Ainsi, le tribunal chargé des affaires correctionnelles a soumis une question préjudicielle à la Cour de justice, laquelle vise à déterminer si l'interdiction pour le juge de première instance de soulever d'office la violation des droits de la défense, plus spécifiquement en ce qu’il lui est interdit de relever d’office au fond l’annulation de la procédure et l’absence de notification du droit de se taire, tels que garantis par les directives 2012/13 et 2016/343, est conforme au droit de l'Union Européenne.

 

La grande chambre de la Cour rend une décision en accord avec les conclusions de l’avocat général. Elle admet que la directive 2012/13 ne précise aucunement les modalités procédurales résultant du défaut d’invocation de la violation du droit de garder le silence par les parties. En l’espèce, cette directive laisse une marge de manœuvre aux États membres.
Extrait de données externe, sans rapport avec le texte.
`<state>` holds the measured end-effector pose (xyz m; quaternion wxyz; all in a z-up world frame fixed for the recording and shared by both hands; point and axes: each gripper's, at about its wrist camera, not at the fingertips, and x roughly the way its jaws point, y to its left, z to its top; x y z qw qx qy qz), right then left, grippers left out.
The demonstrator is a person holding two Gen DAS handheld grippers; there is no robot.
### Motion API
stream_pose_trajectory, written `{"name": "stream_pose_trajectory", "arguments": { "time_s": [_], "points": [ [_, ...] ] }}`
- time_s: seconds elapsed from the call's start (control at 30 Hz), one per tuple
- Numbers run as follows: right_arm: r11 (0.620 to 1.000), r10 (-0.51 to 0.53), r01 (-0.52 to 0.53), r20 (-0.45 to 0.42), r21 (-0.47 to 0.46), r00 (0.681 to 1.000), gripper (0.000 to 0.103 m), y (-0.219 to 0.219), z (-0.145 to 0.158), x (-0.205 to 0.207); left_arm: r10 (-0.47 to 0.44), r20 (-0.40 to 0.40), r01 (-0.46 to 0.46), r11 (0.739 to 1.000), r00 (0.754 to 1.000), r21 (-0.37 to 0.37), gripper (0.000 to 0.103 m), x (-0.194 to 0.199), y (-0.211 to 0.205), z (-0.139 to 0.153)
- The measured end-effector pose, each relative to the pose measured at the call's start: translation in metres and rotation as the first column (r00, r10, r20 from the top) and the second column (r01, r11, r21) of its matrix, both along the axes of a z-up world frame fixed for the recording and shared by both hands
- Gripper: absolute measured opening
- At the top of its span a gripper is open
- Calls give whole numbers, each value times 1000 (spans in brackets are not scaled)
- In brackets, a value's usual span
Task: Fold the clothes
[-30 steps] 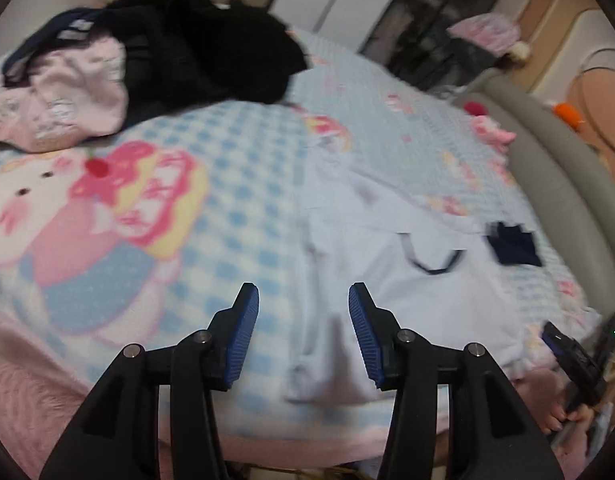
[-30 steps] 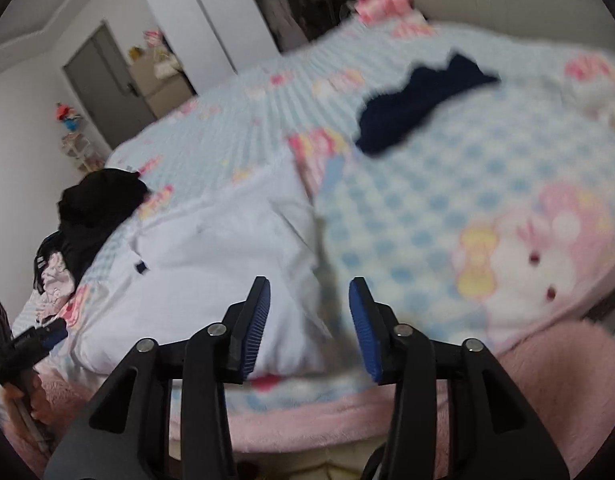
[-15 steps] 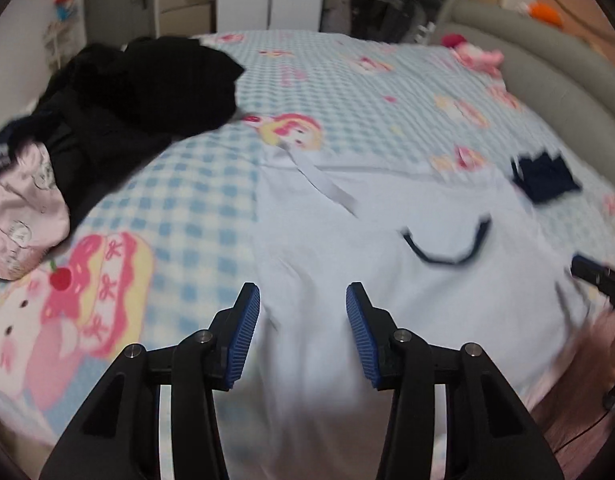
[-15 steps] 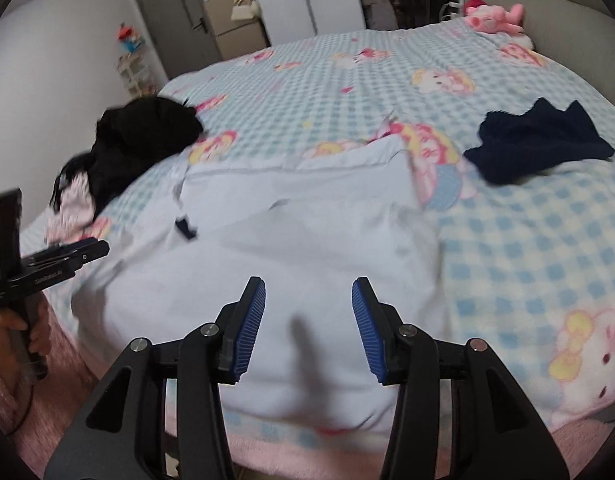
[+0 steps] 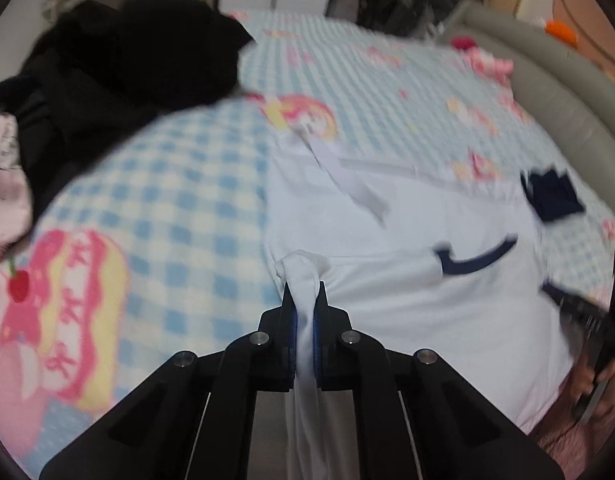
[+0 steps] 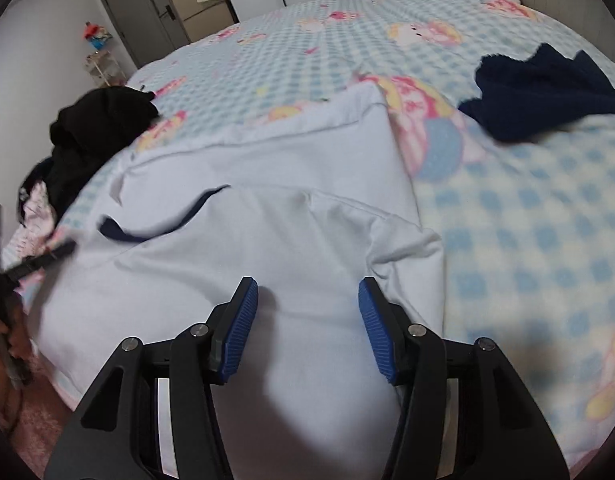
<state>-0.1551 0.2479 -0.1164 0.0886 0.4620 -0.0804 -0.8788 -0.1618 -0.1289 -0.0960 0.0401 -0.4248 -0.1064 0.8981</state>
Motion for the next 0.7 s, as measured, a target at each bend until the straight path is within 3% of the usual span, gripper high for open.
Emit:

Elle rappelle cependant que cette marge de manœuvre n’est possible que dans le cas où les États assurent le respect des exigences découlant du droit à un recours effectif, du droit de voir sa cause entendue équitablement et du droit de la défense. En l’espèce, il faut que les suspects puissent bénéficier du droit d’accès à un avocat et aient eu la possibilité concrète et effective d’invoquer la violation concernée en disposant d’un délai raisonnable et de l’accès au dossier.

 

A cet égard l’article 385 du Code de procédure pénale française permet aux suspects ou aux personnes poursuivies ainsi qu’à leurs avocats d’invoquer par tout moyen et à tout moment entre leur placement en garde à vue et la présentation de leur défense au fond, toute violation de l’obligation d’informer rapidement le suspect ou les personnes poursuivies de leur droit de garder le silence. 

 

La Cour rappelle de plus que malgré les lacunes procédurales, la procédure pénale dans son ensemble peut être considérée comme équitable en tenant compte d’une série de facteurs comme notamment les propos recueillis et les pièces à charge.
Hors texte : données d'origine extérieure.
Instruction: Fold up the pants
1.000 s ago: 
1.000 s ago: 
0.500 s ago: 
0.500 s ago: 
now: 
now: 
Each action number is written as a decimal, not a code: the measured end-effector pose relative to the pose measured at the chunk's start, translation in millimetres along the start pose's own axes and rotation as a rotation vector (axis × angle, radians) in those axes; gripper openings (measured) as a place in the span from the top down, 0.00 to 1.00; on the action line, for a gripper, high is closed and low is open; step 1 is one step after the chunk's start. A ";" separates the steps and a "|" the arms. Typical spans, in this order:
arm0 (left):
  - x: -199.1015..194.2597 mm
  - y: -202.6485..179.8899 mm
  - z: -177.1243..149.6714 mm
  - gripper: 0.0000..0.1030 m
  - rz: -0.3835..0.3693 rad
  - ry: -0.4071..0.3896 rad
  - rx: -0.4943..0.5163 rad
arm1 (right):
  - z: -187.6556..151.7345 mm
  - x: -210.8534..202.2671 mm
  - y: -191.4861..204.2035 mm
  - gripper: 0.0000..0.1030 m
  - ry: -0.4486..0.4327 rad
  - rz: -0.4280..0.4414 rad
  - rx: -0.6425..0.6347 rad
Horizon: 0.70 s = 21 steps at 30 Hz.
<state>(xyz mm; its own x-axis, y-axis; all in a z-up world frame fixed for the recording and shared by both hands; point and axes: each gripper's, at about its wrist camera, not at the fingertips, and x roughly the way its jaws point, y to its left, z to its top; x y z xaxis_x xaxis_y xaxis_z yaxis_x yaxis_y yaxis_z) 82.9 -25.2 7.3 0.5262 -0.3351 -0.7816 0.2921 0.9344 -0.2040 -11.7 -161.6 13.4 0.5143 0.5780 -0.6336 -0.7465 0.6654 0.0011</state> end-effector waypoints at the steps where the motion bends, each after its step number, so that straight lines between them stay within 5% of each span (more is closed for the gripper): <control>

La Cour finit par admettre que la solution appliquée à l’arrêt Peterbroeck ne pouvait pas s’appliquer au cas étudié en ce sens que celui-ci ne relevait pas des mêmes faits. En effet, dans cet ancien arrêt, la difficulté était liée non pas à l’autorisation du juge de relever d’office la comptabilité d’un acte relevant du droit interne avec une disposition du droit de l’union, mais à son délai, échu au moment de l’audience.

S’agissant de la jurisprudence interne de la Cour dans le domaine des clauses abusives elle admet que le régime juridique tendant à la protection des consommateurs se distingue du régime de la procédure pénale.